### INSTRUCTIONS FOR THE TASK
Extract every line below, verbatim.

### STORED DATA
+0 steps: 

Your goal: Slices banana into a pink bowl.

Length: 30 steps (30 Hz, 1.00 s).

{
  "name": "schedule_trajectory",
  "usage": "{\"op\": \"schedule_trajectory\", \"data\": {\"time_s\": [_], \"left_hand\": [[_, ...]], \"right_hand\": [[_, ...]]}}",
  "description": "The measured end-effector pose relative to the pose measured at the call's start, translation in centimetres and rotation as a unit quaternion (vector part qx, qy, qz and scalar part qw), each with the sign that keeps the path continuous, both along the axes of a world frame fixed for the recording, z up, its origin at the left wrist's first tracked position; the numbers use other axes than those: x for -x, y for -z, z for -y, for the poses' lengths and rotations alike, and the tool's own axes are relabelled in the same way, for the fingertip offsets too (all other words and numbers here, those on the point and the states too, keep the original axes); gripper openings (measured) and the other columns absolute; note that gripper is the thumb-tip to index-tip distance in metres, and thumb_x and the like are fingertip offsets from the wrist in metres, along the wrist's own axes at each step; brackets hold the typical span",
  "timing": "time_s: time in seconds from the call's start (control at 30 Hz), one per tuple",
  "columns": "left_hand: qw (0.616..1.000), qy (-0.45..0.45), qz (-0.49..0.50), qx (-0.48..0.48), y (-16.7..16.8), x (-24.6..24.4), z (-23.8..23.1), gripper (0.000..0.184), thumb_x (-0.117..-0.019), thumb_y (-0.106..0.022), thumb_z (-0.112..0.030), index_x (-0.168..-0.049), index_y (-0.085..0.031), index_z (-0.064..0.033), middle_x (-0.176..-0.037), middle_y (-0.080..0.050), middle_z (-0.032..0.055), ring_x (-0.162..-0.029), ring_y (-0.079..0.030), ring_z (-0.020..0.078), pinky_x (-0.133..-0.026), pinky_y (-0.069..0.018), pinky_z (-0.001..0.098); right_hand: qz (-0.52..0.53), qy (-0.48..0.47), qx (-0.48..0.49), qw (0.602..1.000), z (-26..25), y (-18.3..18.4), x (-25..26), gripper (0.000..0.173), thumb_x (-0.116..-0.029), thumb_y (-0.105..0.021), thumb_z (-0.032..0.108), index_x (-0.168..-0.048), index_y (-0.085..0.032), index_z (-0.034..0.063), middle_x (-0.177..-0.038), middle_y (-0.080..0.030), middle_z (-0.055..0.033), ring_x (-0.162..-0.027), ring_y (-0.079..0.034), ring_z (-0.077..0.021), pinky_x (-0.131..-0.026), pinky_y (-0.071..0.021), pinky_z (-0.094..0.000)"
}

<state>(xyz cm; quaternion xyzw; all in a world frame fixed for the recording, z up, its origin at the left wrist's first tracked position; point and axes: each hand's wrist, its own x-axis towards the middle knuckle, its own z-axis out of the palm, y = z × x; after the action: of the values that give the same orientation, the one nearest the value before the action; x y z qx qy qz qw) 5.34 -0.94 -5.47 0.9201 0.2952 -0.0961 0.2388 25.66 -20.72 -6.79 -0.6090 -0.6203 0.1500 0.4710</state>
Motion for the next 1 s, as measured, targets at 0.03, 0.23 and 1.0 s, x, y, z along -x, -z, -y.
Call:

### RESPONSE FOR THIS EXERCISE
+0 steps: 

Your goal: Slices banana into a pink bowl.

Length: 30 steps (30 Hz, 1.00 s).

{
  "name": "schedule_trajectory",
  "usage": "{\"op\": \"schedule_trajectory\", \"data\": {\"time_s\": [_], \"left_hand\": [[_, ...]], \"right_hand\": [[_, ...]]}}",
  "description": "The measured end-effector pose relative to the pose measured at the call's start, translation in centimetres and rotation as a unit quaternion (vector part qx, qy, qz and scalar part qw), each with the sign that keeps the path continuous, both along the axes of a world frame fixed for the recording, z up, its origin at the left wrist's first tracked position; the numbers use other axes than those: x for -x, y for -z, z for -y, for the poses' lengths and rotations alike, and the tool's own axes are relabelled in the same way, for the fingertip offsets too (all other words and numbers here, those on the point and the states too, keep the original axes); gripper openings (measured) and the other columns absolute; note that gripper is the thumb-tip to index-tip distance in metres, and thumb_x and the like are fingertip offsets from the wrist in metres, along the wrist's own axes at each step; brackets hold the typical span",
  "timing": "time_s: time in seconds from the call's start (control at 30 Hz), one per tuple",
  "columns": "left_hand: qw (0.616..1.000), qy (-0.45..0.45), qz (-0.49..0.50), qx (-0.48..0.48), y (-16.7..16.8), x (-24.6..24.4), z (-23.8..23.1), gripper (0.000..0.184), thumb_x (-0.117..-0.019), thumb_y (-0.106..0.022), thumb_z (-0.112..0.030), index_x (-0.168..-0.049), index_y (-0.085..0.031), index_z (-0.064..0.033), middle_x (-0.176..-0.037), middle_y (-0.080..0.050), middle_z (-0.032..0.055), ring_x (-0.162..-0.029), ring_y (-0.079..0.030), ring_z (-0.020..0.078), pinky_x (-0.133..-0.026), pinky_y (-0.069..0.018), pinky_z (-0.001..0.098); right_hand: qz (-0.52..0.53), qy (-0.48..0.47), qx (-0.48..0.49), qw (0.602..1.000), z (-26..25), y (-18.3..18.4), x (-25..26), gripper (0.000..0.173), thumb_x (-0.116..-0.029), thumb_y (-0.105..0.021), thumb_z (-0.032..0.108), index_x (-0.168..-0.048), index_y (-0.085..0.032), index_z (-0.034..0.063), middle_x (-0.177..-0.038), middle_y (-0.080..0.030), middle_z (-0.055..0.033), ring_x (-0.162..-0.027), ring_y (-0.079..0.034), ring_z (-0.077..0.021), pinky_x (-0.131..-0.026), pinky_y (-0.071..0.021), pinky_z (-0.094..0.000)"
}

<state>(xyz cm; quaternion xyzw; all in a world frame fixed for the recording, z up, its origin at the left wrist's first tracked position; point and axes: each hand's wrist, its own x-axis towards the middle knuckle, its own z-axis out of the palm, y = z × x; after the action: of the values that give the same orientation, the one nearest the value before the action; x y z qx qy qz qw) 5.34 -0.94 -5.47 0.9201 0.2952 -0.0961 0.2388 25.66 -20.72 -6.79 -0.6090 -0.6203 0.1500 0.4710</state>
Motion for the next 1 s, as measured, targets at 0.03, 0.23 and 1.0 s, x, y, z along -x, -z, -y.
Call:

That concludes the output.